Жила и себя не замечала. Это детство. Потом вдруг осознаешь, что ты не просто есть сама по себе, а что ты должна нравиться. Вернее, не должна, а ужасно хочется. Нравиться всем кругом: мужчинам, женщинам, зеркалу, кошке, пассажирам в автобусе, облакам, воде из-под крана. Как будто на тебя наваливают неподъемный мешок и толкают — иди. А с таким грузом и двух шагов сделать невозможно. Я себя не любила. Себя, свое тело. Совершенно не выносила. Было отвратительно, что я вообще существую телесно. Было неприятно, что у меня есть грудь. Это же настоящее мучение — быть видимой каждый день! И ничего сделать невозможно! Прочитала в какой-то книжке, как героиня отрезала себе ресницы ножницами, после чего они отросли так, что можно было положить на них несколько спичек. Сделала то же самое, а отросшие ресницы оказались еще хуже прежних.
Вопрос:
Еще помню, мы о чем-то говорили, и я сказал, что существование Бога невозможно доказать. А она возразила, что ничего подобного, очень даже просто. Я сказал: «Докажи!». Она помолчала и ответила, что для этого достаточно всего одной строчки. И прочитала строку из какого-то стихотворения, что птица — это нательный крестик Бога. «Разве нужны еще какие-то доказательства?» — и рассмеялась. Как сейчас вижу, как она остановилась — мы шли поздно вечером вдоль набережной — села на гранитный парапет и стала двигаться глубже, качаясь из стороны в сторону, делая шажки ягодицами.
Ответ:
Мне казалось, что на мне, на моей телесной поверхности нарастает что-то не мое, чужое. Я сама по себе, а эта женщина, которой обрастаю, — сама по себе. Я все время краснела и не знала, что с этим делать. Кто-нибудь заговорит со мной — сразу будто парализована, испуганно смотрю, все время кажется, что с одеждой что-то не в порядке. Ни с того ни с сего молния бьет — вдруг колготки поехали? Чувствую себя, как голая, не знаю, что сказать, только руки потеют. Плачу перед сном в мамину подушку, а она меня утешает: «Не будь хмурой дурой.
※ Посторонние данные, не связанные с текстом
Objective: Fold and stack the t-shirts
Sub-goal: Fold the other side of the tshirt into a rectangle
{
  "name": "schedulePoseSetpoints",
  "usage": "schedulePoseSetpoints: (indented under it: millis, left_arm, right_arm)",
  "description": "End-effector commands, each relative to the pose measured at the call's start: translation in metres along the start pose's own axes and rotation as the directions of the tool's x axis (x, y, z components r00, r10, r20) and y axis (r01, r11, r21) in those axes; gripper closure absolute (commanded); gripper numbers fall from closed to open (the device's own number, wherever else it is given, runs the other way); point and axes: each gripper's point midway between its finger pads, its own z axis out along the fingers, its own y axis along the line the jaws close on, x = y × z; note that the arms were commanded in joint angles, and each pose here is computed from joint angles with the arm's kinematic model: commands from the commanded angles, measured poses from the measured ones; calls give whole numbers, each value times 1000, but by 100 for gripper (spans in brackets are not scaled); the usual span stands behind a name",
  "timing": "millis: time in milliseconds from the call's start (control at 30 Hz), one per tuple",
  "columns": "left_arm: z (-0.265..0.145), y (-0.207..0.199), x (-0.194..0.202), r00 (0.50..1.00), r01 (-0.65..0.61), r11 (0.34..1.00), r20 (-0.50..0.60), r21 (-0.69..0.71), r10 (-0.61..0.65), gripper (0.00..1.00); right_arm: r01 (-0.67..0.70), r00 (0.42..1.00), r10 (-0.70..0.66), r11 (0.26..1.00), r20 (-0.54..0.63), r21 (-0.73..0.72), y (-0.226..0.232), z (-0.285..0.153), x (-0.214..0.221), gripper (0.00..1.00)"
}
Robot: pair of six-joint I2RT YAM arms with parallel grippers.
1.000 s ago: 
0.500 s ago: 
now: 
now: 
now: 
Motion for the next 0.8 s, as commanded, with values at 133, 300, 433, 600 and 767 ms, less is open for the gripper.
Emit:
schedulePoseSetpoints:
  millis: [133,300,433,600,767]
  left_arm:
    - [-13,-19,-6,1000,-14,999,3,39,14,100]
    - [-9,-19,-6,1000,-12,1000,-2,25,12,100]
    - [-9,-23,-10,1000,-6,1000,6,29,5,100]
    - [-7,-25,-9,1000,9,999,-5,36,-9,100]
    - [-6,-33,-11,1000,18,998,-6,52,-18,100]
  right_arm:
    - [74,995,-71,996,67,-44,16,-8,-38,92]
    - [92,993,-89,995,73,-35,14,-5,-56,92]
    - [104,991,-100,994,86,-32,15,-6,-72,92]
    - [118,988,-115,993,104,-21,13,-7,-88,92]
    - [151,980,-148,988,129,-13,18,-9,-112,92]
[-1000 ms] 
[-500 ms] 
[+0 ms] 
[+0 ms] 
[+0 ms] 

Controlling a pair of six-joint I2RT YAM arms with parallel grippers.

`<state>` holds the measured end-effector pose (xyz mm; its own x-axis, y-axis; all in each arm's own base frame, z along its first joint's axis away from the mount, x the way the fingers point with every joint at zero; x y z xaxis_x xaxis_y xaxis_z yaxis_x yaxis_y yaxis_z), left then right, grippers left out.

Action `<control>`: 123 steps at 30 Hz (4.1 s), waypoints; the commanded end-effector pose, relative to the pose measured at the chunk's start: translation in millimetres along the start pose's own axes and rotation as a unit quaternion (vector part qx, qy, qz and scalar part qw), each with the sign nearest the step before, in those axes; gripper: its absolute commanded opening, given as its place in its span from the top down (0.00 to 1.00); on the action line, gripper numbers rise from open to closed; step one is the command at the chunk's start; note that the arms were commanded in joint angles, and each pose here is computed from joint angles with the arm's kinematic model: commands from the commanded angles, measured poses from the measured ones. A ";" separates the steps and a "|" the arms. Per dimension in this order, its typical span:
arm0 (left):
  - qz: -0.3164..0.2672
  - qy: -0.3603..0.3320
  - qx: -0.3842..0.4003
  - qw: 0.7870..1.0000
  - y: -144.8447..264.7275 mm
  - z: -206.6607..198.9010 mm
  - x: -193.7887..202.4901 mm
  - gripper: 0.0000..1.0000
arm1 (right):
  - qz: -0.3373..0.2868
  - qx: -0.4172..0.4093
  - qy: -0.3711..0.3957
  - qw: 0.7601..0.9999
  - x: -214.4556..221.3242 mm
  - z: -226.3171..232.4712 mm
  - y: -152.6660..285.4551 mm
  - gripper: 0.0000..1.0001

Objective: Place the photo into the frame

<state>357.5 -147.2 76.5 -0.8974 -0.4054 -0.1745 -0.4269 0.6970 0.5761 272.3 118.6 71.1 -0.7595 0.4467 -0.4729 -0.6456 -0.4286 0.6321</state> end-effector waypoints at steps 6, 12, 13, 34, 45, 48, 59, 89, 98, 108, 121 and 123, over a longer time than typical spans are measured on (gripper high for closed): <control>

Будь веселой!».
Вопрос:
Некуда было приткнуться, и мы просто ходили часами по улицам. Помню, одна бабка у метро продавала вишни в запотевшей стеклянной банке. Мы купили и хотели куда-нибудь сесть, а все скамейки были после дождя мокрые, и мы дошли до пустой детской площадки с разломанными качелями. Я положил на борт песочницы свою сумку с учебниками и сел на нее, а она ко мне на колени. Мы стали есть вишни, они были спелые, и с них капал сок. Косточки мы сначала плевали в песок, покрытый от капель гусиной кожей, усеянный окурками, битым стеклом и пробками от пивных бутылок, стараясь попасть в оставленный каким-то ребенком песочный кулич, обтекший под дождем. А напротив стоял с незапамятных времен памятник погибшим — статуя солдата с отломанной рукой, в которой он, наверно, держал когда-то автомат — из культи торчала арматура. Погибший солдат смотрел белыми пустыми глазницами куда-то вверх, на мокрые кроны деревьев, с которых при порывах ветра начинало снова дождить. Оставшейся рукой он звал кого-то за собой, очевидно, нас, потому что никого больше в скверике не было, мол, пошли, ребята, залезем на те деревья, а оттуда до неба рукой подать! И тогда мы стали косточки не просто выплевывать, а сильно сжимать между пальцев так, что они, скользкие, выстреливали и летели прямо в солдата, оставляя на гипсе — или из чего он там был сделан — вишневые царапины. От сока и косточек мы все сами перемазались, и руки у нас были вишневые. Она стреляла метко, лучше, чем я, и один раз даже попала ему в глаз. На бельме вдруг появился вишневый зрачок, и получилось, что солдат косит одним глазом прямо на нас, мол, как же так, я за вас погиб, а вы в меня косточками! Мы расхохотались и пошли бродить по улицам дальше. А теперь, через столько лет, я знаю, что гипсовый безрукий солдат, глядя нам вслед, думал совсем другое: я погиб для чего-то важного и еще для себя, и если вы стреляли в этом пронизанном дождем и вашей любовью скверике в меня косточками, то пусть так и будет, может, это и есть часть того важного.